The text entered the later Chán pastoral curriculum as the canonical ethical-administrative manual for abbots and senior monks, and has remained a living text in both Chinese Buddhist and Japanese Zen training up to the present. Mujaku Dōchū 無著道忠 (1653–1744) wrote the most extensive Japanese commentary, Zenrin hōkun ongi 禪林寶訓音義, still the standard reference for close reading of individual entries.

Dating bracket: notBefore 1140 (DàhuìZhúān original compilation, probably in the Jiāngxī-exile years following Dàhuì’s 1141 disgrace), notAfter 1200 (Jìngshàn’s completed re-compilation, datable to the late Chúnxī through the early Qìngyuán period). Catalog dynasty 宋.

Translations and research

  • Yifa. 2002. The Origins of Buddhist Monastic Codes in China: An Annotated Translation and Study of the Chanyuan qinggui. Hawai’i. Provides context for the Chánlín bǎoxùn as part of the broader Sòng monastic-regulatory corpus.
  • 柴山全慶 Shibayama Zenkei 1953. 《禪林寶訓講話》. Daitō Shuppansha. Japanese Rinzai-master commentary in lecture form.
  • 無著道忠 Mujaku Dōchū 1710s. 《禪林寶訓音義》. The standard Edo-period Japanese lexicographical-philological commentary, indispensable for close reading.
  • Foulk, T. Griffith. 1999. “Sung Controversies Concerning the ‘Separate Transmission’ of Ch’an.” In Buddhism in the Sung, ed. P. N. Gregory & D. A. Getz Jr., 220–294. Hawai’i. Contextualises the text in its Sòng political and doctrinal setting.
  • Schlütter, Morten. 2008. How Zen Became Zen. Hawai’i. Extensive treatment of the Dàhuì-Zhúān circle during the 1141 disgrace period.
  • 石井修道 1987. 《宋代禪宗史の研究》. Daitō Shuppansha.
  • 椎名宏雄 1993. 《宋元版禅籍の研究》. Daitō Shuppansha. Textual history of the Sòng printings.

Other points of interest

The Chánlín bǎoxùn’s source-text citations (Tánjīn jí, Jiǔfēng jí, etc.) preserve fragmentary references to many Sòng-dynasty Chán yǔlù that are otherwise partially or wholly lost: the text’s indirect-witness value for the broader Sòng Chán corpus is accordingly high, comparable to the Zōngjìng lù KR6q0092’s indirect witness for the earlier-Táng corpus.
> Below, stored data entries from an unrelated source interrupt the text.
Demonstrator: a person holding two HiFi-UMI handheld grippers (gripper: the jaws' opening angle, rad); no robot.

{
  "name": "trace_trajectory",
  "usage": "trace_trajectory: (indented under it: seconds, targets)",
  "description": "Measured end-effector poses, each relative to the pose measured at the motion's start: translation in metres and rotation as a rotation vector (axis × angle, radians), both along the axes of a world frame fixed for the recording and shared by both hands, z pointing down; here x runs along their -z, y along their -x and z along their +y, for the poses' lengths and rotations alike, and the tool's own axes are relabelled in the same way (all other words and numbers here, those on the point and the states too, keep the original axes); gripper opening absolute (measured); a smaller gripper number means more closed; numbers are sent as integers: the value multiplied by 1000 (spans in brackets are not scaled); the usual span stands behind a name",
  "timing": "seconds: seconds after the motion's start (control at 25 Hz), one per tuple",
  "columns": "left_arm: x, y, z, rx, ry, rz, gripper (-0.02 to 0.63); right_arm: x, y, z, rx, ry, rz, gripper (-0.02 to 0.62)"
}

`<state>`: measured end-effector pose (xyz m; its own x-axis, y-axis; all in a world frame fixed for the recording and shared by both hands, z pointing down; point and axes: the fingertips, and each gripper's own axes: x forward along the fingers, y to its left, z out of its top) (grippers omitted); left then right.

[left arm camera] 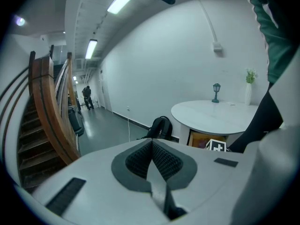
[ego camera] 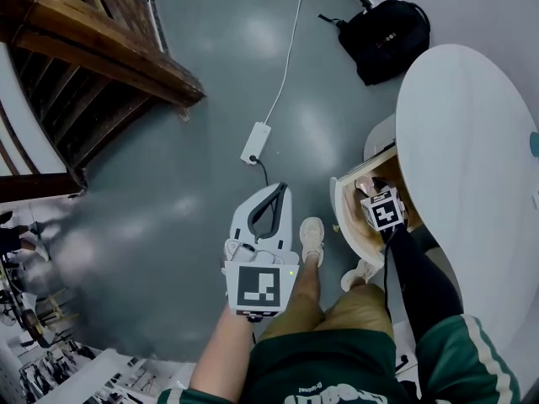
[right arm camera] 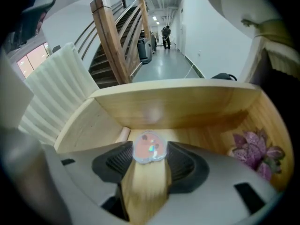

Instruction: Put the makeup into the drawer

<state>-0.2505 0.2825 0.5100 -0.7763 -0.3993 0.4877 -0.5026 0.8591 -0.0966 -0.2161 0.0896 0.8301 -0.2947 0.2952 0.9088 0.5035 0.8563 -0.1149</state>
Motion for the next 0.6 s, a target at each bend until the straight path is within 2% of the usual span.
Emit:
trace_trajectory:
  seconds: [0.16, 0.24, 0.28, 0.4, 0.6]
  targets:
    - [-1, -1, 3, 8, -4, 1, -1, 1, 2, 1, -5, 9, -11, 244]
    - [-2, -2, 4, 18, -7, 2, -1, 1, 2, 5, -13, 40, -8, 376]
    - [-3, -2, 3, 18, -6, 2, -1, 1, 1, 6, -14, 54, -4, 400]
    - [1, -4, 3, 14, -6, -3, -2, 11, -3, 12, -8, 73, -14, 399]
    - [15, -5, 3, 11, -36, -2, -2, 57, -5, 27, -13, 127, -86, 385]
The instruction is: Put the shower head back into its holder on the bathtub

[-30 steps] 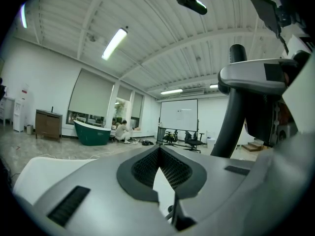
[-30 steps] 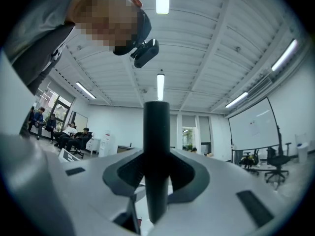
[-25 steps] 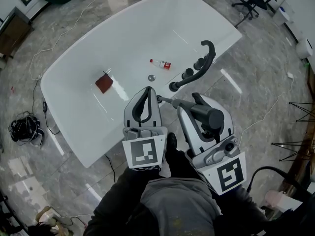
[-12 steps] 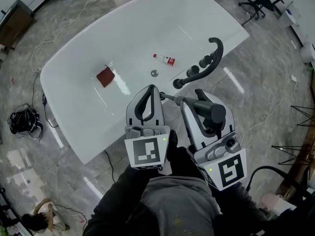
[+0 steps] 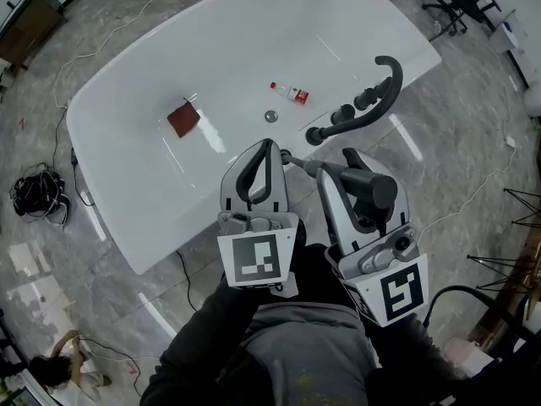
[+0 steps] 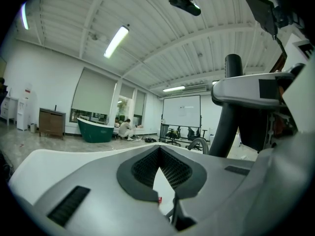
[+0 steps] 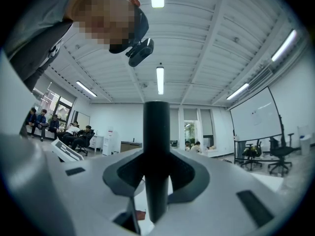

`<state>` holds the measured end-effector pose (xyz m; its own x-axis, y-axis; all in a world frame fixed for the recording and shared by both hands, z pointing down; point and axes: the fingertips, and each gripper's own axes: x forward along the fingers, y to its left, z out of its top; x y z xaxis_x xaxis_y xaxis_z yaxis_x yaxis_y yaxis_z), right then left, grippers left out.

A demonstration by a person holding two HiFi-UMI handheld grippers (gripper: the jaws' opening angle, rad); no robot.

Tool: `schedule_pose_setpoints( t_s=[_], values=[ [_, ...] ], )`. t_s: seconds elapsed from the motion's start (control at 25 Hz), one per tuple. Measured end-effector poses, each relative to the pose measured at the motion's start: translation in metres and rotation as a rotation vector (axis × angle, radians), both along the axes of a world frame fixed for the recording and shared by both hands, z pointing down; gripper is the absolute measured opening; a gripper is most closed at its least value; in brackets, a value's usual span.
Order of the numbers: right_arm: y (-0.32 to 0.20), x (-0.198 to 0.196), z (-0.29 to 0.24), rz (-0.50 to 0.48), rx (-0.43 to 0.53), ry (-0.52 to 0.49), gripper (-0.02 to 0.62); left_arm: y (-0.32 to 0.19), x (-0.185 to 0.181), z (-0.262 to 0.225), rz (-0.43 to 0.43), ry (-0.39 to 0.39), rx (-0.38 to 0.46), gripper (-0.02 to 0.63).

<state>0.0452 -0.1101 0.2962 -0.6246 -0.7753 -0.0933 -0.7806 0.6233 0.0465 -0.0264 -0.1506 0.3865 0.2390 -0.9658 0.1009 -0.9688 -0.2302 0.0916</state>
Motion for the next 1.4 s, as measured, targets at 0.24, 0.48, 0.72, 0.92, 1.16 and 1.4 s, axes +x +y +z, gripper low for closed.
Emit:
schedule_pose_setpoints(
  t_s=[0.24,0.48,0.72,0.92,1.16,1.4],
  values=[
    [0.003,0.0,0.007,-0.006,0.004,0.001,0.124,0.004,0.0,0.005,-0.001,-0.008,0.014,0.003],
    [0.001,0.002,0.012,-0.009,0.006,0.005,0.124,0.004,0.001,0.009,-0.004,-0.013,0.017,0.002],
    [-0.005,0.001,0.022,-0.013,0.006,0.006,0.124,0.0,0.0,0.017,-0.01,-0.015,0.02,0.003],
    [-0.01,-0.002,0.035,-0.022,-0.01,0.012,0.124,-0.004,-0.005,0.028,-0.023,-0.012,0.01,0.003],
    [-0.018,-0.005,0.053,-0.024,-0.021,0.02,0.124,-0.007,-0.009,0.045,-0.032,-0.011,-0.005,0.003],
    [-0.022,-0.009,0.069,-0.03,-0.03,0.03,0.124,-0.005,-0.012,0.062,-0.039,-0.022,-0.024,0.002]
  ],
)
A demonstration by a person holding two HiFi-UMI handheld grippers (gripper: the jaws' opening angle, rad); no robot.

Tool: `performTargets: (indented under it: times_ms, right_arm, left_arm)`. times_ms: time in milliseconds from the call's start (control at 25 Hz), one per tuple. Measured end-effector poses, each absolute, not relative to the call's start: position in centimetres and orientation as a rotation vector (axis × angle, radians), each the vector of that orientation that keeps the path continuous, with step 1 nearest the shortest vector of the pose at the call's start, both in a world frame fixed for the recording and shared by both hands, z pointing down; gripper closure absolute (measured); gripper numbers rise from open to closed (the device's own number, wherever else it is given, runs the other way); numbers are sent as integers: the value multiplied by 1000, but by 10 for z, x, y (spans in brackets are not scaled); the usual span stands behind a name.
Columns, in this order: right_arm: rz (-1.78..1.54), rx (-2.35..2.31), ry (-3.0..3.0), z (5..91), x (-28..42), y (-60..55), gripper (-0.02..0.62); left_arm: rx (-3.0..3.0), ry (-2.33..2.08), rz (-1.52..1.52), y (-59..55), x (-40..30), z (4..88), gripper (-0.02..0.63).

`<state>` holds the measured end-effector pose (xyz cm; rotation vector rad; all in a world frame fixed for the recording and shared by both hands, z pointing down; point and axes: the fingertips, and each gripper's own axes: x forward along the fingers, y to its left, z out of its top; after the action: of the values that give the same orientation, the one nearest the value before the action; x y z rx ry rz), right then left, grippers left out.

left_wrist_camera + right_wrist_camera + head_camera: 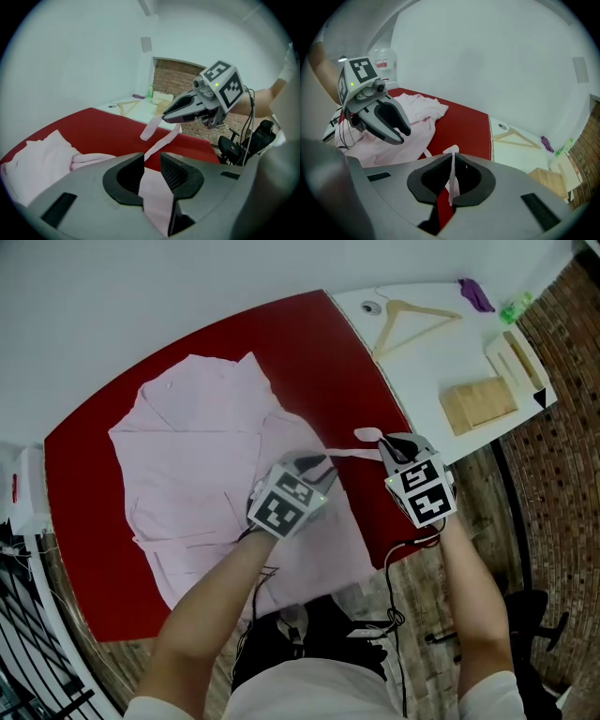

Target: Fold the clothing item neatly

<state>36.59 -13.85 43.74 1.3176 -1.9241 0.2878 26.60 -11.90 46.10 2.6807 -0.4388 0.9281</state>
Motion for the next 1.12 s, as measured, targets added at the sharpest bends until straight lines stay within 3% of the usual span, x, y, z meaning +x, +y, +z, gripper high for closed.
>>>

The text’s pastoral-ethical register distinguishes it sharply from the yǔlù and gōng’àn mainstream of Sòng Chán: rather than preserving the chán huā 禪話 (“Chán-talk”) dialogue-style of the yǔlù tradition, the Chánlín bǎoxùn concentrates on short prose statements in Confucian-influenced idiom directed at practical monastic-community governance. Its function in the later tradition has been as a manual for abbots and senior monks on how to run monasteries, mediate disputes, admonish students, and maintain communal ethics — a “Chán management” text in the most direct sense.